### Exercise description
Say how many lines in the data below contain the word "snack", and give no other text.

***

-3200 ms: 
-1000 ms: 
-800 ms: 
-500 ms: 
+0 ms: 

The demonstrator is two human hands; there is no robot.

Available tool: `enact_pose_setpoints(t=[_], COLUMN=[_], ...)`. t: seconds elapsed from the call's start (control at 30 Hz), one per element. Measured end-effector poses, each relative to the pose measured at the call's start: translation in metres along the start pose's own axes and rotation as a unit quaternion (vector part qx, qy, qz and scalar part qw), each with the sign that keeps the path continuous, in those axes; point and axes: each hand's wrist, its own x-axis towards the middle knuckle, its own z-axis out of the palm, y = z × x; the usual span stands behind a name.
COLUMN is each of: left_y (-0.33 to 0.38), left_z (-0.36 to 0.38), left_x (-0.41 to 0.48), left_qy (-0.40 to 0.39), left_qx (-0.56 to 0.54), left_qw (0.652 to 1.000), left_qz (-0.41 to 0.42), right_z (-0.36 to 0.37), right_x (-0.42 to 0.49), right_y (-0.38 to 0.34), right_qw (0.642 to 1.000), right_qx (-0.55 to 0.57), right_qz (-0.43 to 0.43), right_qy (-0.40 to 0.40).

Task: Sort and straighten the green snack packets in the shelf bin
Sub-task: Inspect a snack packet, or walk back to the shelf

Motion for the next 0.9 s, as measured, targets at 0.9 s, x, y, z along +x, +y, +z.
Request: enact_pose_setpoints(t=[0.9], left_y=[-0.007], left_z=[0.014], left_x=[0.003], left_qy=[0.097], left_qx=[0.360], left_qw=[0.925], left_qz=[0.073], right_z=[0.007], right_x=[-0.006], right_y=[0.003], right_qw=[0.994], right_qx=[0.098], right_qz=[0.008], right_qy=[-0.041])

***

### Reply
2